这时候,我伤心的泪水不断地涌出,是因为气恼?委屈?伤心?无助?当时就连我自己也不清楚。可偏偏在这个时候,我的胃痛得更加厉害起来,我瘫软着靠在了坐椅上,用手抚摸着被我虐待了一天而引起剧痛的胃部,痛哭失声,我在心里拼命地告诉自己,一切都会好起来的,一切都会好起来的。
就这样哭着、等着,我竟然靠在坐椅上慢慢地睡着了。就这样,因为胃痛的原因睡了醒、醒了睡,反反复复地折腾着,一直等到了后半夜三点多。也不清楚是在什么时候,我被痛得醒了过来。
看着我苍白的脸色和痛苦的表情,经纪人对我说:“我到附近看看有没有药店,给你去买些药。你在这儿等着。别哭了,待会儿眼睛肿了,上镜就不好看了。”
在他打车给我出去买药的那段时间里,我忽然变得特别清醒。我透过车窗向外看,刚好看到演播室前的那一段台阶。天那么黑,四周那么静,整个世界就好像只剩下我一个人了。我当时就想,不过就是几十级台阶,不过就是那么点儿距离,为什么我要付出这么多?我就不相信,我付出这么多,就连这几十级台阶都跨不过去。

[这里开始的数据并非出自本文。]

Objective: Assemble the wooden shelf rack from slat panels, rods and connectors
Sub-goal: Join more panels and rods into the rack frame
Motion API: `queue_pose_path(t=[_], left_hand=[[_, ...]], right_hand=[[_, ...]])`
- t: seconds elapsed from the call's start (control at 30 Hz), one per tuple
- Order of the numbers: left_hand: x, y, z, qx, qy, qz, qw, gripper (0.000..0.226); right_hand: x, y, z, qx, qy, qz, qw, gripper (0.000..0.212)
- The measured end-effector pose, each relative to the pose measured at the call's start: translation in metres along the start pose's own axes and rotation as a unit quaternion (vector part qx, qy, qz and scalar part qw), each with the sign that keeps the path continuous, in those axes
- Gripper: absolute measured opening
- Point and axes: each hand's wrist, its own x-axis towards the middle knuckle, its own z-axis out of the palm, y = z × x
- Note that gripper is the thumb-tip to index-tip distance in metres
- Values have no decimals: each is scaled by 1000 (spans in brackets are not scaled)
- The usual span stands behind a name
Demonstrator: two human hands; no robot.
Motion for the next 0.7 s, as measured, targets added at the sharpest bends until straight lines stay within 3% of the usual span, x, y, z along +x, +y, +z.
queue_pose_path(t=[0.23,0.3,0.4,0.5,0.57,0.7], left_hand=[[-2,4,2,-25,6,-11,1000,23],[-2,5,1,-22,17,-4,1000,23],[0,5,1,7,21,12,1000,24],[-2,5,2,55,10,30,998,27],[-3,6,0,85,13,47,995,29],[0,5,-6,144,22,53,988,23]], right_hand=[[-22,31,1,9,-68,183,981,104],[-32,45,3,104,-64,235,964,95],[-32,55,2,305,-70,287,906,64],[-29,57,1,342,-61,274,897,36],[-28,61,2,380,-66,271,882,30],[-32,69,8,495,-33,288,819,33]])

陆陆续续的有完成录音和录像的歌手出来了,各自上车走了。我看着她们,在心里对自己发誓,总有一天,我决不让任何一个人小看我,我决不让任何一个人随便决定我的命运。
过了好长时间,我的经纪人回来了。我对他说,我想过了,明天早上十点钟的飞机,我要去长沙参加抗洪救灾的慰问演出。我在这里等到八点钟,在这个时间之前,我会一直等下去。我想通了,人整人是整不倒人的,只要我自己不趴下,别人就没法把我怎么着。
这个故事的结局是,我在早上八点钟带着失望甚至是绝望的心情,回家洗澡拿行李准备去机场。正要出门的时候,突然接到了导演的电话说,我可以去录音了。我说我不去了,我十点钟还要去外地演出。电视台的导演真的是特别的好,坚持让我去,说有个特别好的位置给我留着。于是,我一跺脚,我忍。然后我化好妆,改签了机票,因为眼睛哭肿了,戴着墨镜再次去了电视台,完成了录音和录像,并深深地感谢了那位好心的导演,然后再直奔机场去长沙。
虽然那首歌我只唱了一句词,音乐电视里我也只有三秒钟的镜头,但是我和那位导演后来却成为非常好的朋友。
人们常说,忍字头上一把刀。我想说,真的是这样。这把刀,让你痛,也会让你痛定思痛,这把刀,可以磨平你的锐气,但是也可以雕琢出你的勇气。小不忍则乱大谋,只要我仍然身处在种种算计和争斗里,有些纷扰就永远不会结束。而我,也早已经被锤炼得坚于磐石了。